• [Problem description] Only the lines below starting at the one that contains "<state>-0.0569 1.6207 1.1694" and ending at the one that contains "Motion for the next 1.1" are to be reproduced, exactly and with both ends kept.

• [Dataset excerpts]

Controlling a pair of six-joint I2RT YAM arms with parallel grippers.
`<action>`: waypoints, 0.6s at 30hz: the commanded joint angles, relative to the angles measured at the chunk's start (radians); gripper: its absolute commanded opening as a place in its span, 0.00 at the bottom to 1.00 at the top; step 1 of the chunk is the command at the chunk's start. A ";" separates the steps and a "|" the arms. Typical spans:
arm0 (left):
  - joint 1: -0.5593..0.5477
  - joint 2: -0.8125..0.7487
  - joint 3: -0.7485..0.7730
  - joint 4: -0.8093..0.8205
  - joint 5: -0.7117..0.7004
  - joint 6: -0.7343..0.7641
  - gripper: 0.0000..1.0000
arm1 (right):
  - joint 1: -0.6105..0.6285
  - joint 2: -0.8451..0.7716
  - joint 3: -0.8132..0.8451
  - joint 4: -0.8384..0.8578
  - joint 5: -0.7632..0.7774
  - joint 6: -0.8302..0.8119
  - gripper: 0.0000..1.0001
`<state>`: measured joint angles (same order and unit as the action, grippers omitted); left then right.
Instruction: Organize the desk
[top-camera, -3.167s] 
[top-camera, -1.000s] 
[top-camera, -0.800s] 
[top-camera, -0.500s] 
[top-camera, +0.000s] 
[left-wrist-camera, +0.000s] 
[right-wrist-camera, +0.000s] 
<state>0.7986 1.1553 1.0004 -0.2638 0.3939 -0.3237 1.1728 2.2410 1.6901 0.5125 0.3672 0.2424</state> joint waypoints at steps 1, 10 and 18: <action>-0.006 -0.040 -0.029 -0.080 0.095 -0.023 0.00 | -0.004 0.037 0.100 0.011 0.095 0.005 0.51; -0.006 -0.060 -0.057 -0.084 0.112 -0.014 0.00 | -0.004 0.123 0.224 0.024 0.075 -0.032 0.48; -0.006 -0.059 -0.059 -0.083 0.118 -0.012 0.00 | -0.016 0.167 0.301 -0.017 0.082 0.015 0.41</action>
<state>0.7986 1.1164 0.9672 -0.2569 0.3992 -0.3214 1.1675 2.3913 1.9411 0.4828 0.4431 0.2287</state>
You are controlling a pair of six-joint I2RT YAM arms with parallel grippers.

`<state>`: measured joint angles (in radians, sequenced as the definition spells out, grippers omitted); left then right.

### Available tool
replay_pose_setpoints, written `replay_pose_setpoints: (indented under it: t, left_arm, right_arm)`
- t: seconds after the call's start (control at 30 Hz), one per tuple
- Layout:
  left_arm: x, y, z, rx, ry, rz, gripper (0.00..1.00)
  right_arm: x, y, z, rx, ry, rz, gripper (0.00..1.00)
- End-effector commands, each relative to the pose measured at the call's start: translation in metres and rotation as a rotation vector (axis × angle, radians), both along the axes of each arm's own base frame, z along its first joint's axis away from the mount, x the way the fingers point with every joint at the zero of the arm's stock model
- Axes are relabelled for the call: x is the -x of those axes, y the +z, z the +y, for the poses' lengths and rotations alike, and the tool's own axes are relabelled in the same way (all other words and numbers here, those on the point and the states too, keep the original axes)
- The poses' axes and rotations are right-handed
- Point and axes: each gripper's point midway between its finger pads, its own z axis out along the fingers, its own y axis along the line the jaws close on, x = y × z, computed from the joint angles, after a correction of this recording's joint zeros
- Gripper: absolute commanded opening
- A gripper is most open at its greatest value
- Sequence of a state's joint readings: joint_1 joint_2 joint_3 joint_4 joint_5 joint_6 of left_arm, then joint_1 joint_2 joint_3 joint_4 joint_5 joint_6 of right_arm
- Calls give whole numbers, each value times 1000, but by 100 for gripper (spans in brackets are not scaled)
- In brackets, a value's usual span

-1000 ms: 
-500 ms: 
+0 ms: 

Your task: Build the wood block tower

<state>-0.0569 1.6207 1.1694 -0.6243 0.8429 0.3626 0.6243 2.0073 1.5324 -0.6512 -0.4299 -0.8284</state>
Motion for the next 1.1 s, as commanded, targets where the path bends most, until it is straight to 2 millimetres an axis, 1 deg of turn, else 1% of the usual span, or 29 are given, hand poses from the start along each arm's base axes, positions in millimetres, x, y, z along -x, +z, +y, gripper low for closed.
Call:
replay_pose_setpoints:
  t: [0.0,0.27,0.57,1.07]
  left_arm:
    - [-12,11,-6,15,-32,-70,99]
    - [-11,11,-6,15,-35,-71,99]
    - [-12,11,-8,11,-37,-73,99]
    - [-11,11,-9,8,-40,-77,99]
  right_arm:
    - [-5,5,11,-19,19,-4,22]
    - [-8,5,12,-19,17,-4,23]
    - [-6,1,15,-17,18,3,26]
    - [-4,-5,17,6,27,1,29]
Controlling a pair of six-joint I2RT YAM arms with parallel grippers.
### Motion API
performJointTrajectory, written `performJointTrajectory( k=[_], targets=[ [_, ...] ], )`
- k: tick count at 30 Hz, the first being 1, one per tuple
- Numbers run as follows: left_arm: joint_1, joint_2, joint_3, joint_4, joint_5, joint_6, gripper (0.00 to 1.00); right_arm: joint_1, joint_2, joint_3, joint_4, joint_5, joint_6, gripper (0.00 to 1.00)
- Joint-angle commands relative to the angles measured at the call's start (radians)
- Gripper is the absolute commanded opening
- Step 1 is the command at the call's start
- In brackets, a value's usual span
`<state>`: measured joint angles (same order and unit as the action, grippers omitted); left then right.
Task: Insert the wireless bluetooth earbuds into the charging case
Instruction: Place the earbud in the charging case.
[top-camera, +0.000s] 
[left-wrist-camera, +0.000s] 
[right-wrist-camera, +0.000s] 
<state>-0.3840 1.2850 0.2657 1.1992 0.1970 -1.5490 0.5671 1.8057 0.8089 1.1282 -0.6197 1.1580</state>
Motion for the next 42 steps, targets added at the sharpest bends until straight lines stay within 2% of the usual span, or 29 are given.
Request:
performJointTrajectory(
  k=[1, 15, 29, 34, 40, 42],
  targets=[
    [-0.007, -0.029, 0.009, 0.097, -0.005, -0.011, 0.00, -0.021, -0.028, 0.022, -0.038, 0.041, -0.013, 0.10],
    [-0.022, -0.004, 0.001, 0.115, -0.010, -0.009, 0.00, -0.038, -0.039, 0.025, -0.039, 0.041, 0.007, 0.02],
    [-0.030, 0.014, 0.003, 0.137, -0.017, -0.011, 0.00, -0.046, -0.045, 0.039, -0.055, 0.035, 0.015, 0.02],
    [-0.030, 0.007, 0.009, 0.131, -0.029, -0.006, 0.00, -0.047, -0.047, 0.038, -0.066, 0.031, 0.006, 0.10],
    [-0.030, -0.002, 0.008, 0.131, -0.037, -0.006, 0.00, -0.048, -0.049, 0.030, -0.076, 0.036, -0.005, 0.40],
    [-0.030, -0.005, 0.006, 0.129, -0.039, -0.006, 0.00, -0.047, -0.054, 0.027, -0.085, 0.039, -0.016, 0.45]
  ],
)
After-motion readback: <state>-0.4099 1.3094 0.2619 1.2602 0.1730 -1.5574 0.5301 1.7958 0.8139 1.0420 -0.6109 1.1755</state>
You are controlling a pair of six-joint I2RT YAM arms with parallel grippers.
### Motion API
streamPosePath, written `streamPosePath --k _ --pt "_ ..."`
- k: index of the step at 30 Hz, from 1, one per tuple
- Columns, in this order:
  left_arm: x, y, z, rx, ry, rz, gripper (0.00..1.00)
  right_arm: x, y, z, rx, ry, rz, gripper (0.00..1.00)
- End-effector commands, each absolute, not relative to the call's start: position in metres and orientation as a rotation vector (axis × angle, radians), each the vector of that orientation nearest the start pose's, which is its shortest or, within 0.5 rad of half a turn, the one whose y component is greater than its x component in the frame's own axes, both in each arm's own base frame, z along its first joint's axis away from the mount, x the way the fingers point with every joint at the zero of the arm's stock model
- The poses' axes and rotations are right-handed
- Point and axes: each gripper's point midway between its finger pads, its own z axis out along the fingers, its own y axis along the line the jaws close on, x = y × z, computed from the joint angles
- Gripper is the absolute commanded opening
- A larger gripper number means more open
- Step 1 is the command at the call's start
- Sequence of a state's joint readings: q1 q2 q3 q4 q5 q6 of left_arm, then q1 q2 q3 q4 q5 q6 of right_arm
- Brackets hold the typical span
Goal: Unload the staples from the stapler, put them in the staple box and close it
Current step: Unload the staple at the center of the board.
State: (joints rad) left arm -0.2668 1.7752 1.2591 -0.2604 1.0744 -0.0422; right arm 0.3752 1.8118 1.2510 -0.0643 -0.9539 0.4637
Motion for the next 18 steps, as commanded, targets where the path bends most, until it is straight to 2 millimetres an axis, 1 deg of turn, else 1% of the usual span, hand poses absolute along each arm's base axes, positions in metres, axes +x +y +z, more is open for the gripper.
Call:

• [Written response]
<state>-0.0569 1.6207 1.1694 -0.6243 0.8429 0.3626 0.6243 2.0073 1.5324 -0.6512 -0.4299 -0.8284</state>
Motion for the next 1.1 s, as commanded, targets where the path bends most, until it is straight to 2 millimetres an axis, 1 deg of turn, else 1% of the usual span, or 29 are given, hand poses from the start along each arm's base axes, positions in millimetres, x, y, z along -x, +z, +y, gripper low for closed.

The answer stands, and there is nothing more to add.